Julia grew up in a wealthy home in Pasadena and didn't know the first thing about cooking. Her family had cooks and they made the American basics in the early-middle part of last century: roast beef, casseroles, ham, etc. She didn't know much about food until her new husband - a gourmand and a bon vivant in his own right - started taking her to great restaurants after they moved to Paris for his job.

While he worked, she was stuck in Paris with no language skills and no purpose in life. She started to fall in love with the food there, and the way people enjoyed it, and before long she was enrolled in language lessons and in the Cordon Bleu cooking school.

The book has wonderful details about the food she learned to make, like a Grand Marnier souffle, and how her cooking skills got so good she could do things like debone a chicken without cutting into it. She would pluck the bones just using the holes at the neck and at the other end of the chicken. Amazing.

That's as far as I've gotten, but I know that she returned to America and started to teach American housewives that there was more to food than baked chicken. She was the original Iron Chef.

Friday, June 02, 2006

Do you, most unholy demon, take this woman....

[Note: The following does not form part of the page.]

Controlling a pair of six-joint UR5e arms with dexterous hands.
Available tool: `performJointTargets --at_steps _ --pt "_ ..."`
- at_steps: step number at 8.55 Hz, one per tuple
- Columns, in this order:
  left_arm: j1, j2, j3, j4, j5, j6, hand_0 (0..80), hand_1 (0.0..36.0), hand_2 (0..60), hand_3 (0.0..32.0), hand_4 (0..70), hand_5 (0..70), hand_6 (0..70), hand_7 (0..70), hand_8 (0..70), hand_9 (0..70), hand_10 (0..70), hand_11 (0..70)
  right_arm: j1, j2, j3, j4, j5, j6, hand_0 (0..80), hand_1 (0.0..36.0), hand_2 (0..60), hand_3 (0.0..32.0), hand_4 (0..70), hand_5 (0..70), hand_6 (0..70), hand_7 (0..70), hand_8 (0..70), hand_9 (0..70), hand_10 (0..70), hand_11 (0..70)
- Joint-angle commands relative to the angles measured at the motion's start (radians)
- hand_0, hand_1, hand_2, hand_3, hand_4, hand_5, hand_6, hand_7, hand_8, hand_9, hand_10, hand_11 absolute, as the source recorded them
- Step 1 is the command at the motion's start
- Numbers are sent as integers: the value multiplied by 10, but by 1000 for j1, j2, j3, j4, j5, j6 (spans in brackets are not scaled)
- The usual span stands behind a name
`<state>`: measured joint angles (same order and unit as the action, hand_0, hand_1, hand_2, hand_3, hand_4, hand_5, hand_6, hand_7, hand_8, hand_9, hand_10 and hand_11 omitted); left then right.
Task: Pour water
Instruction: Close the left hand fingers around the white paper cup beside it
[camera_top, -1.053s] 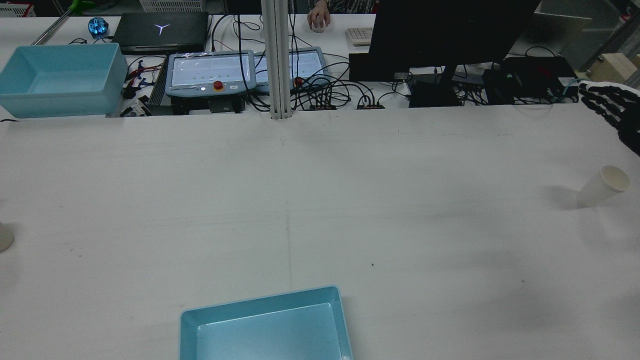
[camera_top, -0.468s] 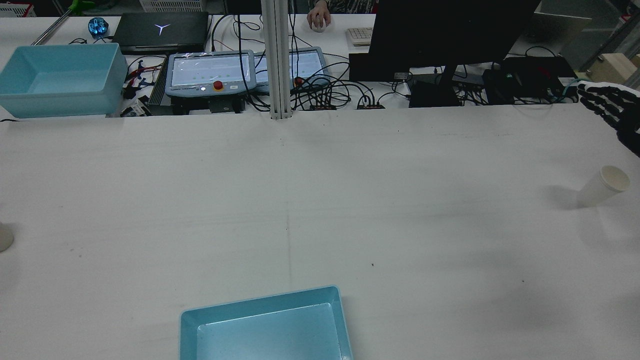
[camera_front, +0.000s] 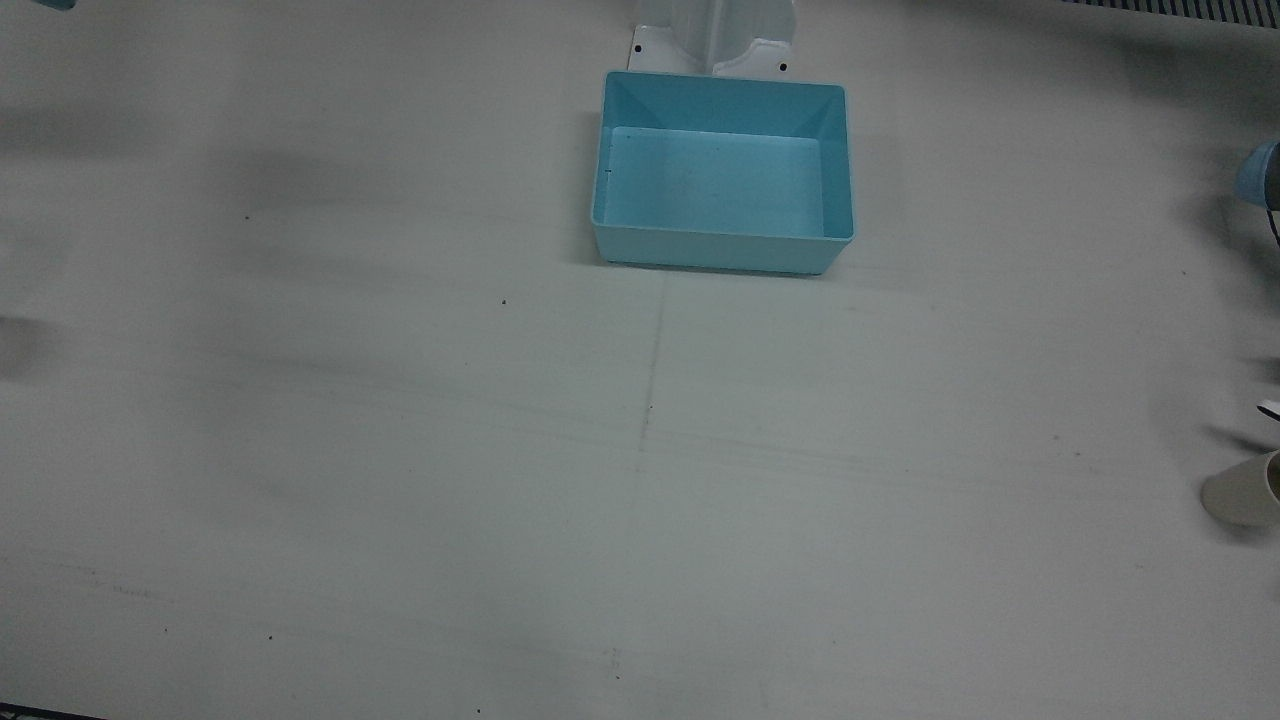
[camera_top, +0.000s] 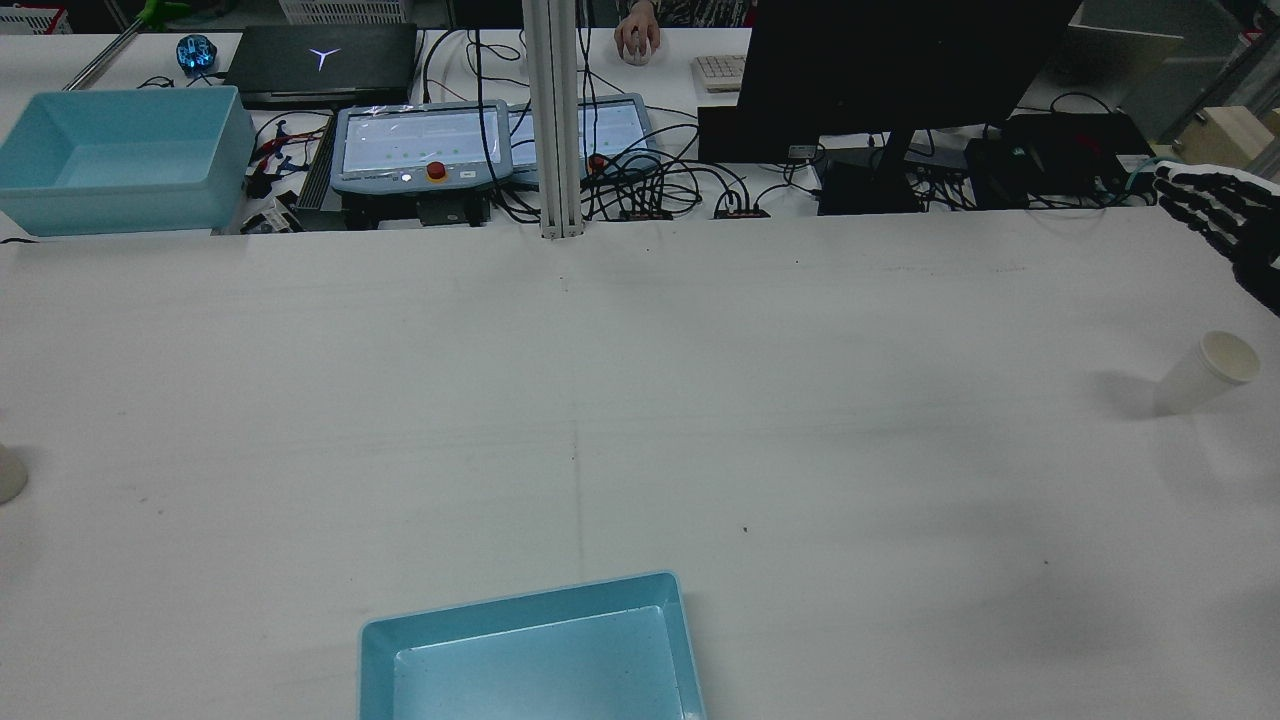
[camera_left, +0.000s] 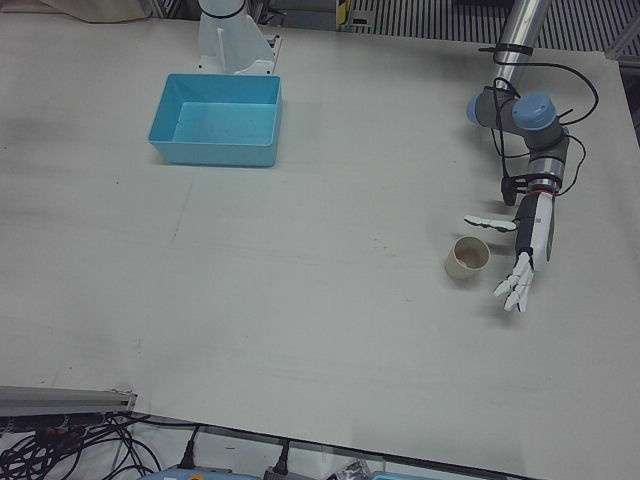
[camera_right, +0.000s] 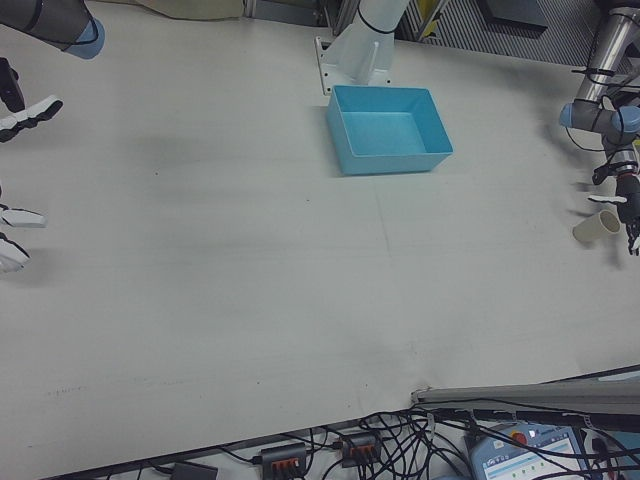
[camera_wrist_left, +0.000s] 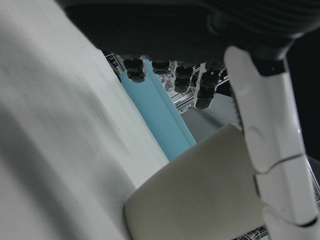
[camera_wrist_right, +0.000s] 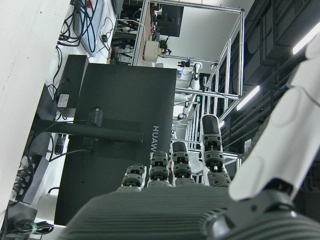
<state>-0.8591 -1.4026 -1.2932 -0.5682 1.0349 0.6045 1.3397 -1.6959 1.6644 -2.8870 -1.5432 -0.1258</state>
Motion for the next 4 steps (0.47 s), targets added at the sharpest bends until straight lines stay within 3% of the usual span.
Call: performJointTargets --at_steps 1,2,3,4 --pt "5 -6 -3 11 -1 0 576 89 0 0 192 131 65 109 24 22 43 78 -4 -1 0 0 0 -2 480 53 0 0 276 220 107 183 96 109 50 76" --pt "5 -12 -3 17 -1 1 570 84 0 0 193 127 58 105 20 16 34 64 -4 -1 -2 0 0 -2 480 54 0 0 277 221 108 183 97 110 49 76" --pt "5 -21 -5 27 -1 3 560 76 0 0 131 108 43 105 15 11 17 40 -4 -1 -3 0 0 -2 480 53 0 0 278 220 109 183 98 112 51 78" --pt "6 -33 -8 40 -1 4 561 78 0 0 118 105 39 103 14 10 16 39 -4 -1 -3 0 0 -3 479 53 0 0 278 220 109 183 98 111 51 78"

One of those "only in Seattle" moments:

Did you feel a little something was missing back in March? Did you
have your wedding dress ready, but couldn't find something to marry?
Don't you think a June wedding would be better?

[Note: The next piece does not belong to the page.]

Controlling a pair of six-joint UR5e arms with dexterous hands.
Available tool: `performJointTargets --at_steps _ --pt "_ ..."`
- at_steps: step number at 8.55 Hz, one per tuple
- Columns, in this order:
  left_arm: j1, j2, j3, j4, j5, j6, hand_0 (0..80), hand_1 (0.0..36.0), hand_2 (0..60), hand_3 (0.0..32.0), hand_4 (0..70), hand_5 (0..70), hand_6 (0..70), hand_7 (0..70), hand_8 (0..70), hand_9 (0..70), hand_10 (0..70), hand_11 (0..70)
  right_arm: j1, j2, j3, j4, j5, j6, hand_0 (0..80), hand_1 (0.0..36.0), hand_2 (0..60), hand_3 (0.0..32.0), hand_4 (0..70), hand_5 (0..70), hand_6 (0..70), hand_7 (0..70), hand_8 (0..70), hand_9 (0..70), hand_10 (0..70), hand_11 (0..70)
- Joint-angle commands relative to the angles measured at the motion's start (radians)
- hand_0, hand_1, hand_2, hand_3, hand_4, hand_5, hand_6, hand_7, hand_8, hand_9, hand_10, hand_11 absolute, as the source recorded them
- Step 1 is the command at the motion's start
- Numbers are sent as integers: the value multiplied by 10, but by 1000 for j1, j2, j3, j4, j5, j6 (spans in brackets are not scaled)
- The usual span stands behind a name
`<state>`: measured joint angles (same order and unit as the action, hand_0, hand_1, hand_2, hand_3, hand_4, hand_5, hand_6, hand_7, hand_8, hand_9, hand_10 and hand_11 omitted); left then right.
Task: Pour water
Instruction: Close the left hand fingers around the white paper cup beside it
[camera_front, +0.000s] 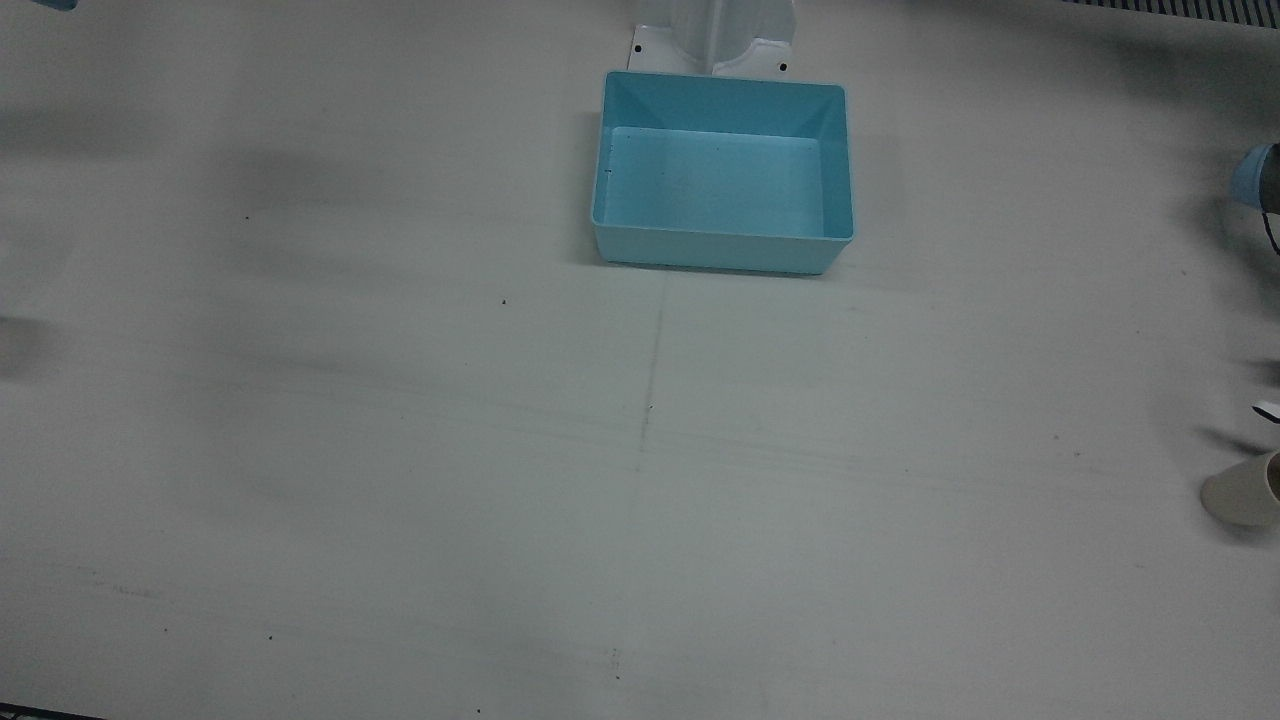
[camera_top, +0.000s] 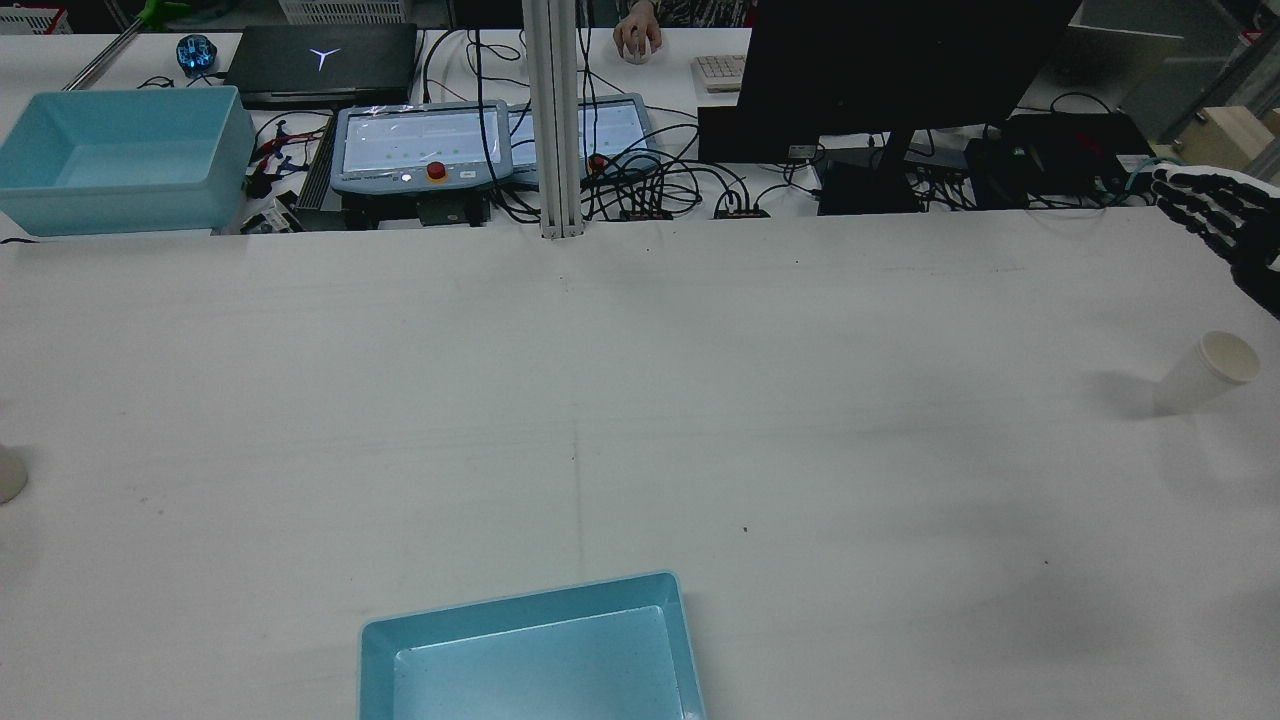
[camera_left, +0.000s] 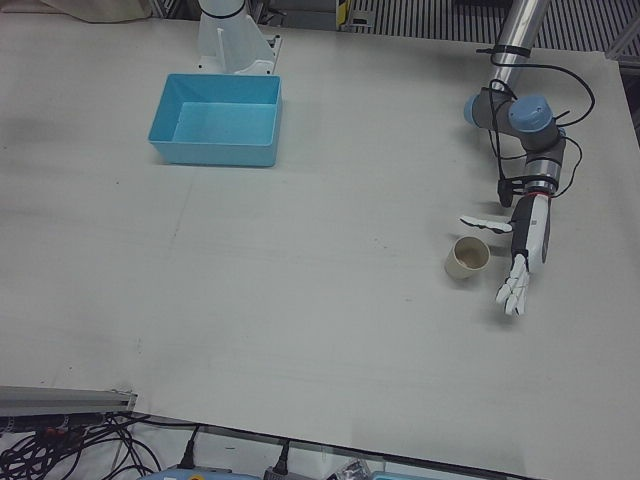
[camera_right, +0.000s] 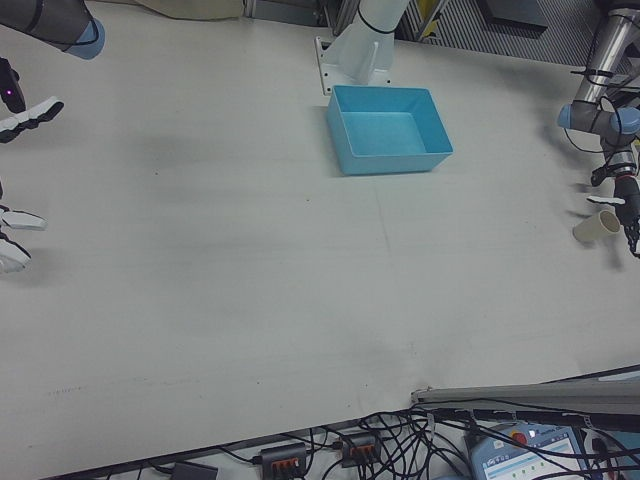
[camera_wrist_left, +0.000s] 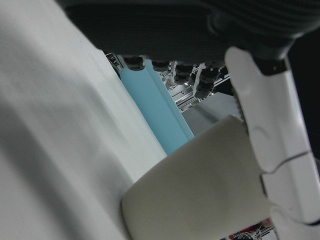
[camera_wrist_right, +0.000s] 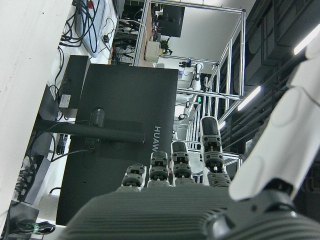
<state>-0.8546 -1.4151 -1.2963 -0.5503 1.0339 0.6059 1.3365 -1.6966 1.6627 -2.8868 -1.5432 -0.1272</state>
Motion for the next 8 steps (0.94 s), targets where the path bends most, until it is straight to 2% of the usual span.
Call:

Instead of the annual nuptuals to a phallic local landmark, the
Wedding Planner couldn't pass up the beauty of June 6th, 2006 -- aka
6/6/6. That's right, this year, the Brides are marrying SATAN!
So get out your wedding finest and join the party. Devilish Brides
(and Damned Maids of Honor) of all types are encouraged to come out.

"Date: 6/6/6
Start Time: 6:06 pm
Location: Volunteer Park, by the ampitheatre
Yep, that's a Tuesday evening. We'll start after work, and marry our
Dark Lord by the Black Sun at sunset. Sunset is at 8:10 that day, so
we won't accept "I don't have time to change after work" as an excuse!

(Here's the best part:)

This is a potlucky kind of affair, so in addition to your glamorous
selves, bring a dish. There are no grilling facilities at Volunteer
Park, so extra points to ambitious hibachi bringers.
Other things to bring: musicky making things. Croquet and/or lawn
golf supplies.

(So after marrying Satan, I guess the next best thing is to have potato salad and play croquet....)

Wednesday, May 17, 2006


It's been so long since I've blogged that I forgot my blogger password.

It took new Play-Doh scented perfume to inspire my blogging sensibilities again.

Is there anything good about smelling like Play-Doh?

I can't give a good reason for not blogging, and so I will blame World of Warcraft for taking up all my spare time. I am an addict, I fully admit it. Please help.

Sunday, April 16, 2006

Happy Easter!

I spent my Easter eating dim sum, and then lingering over two espressos at Vivace. Yow! Now, on to World of Warcraft.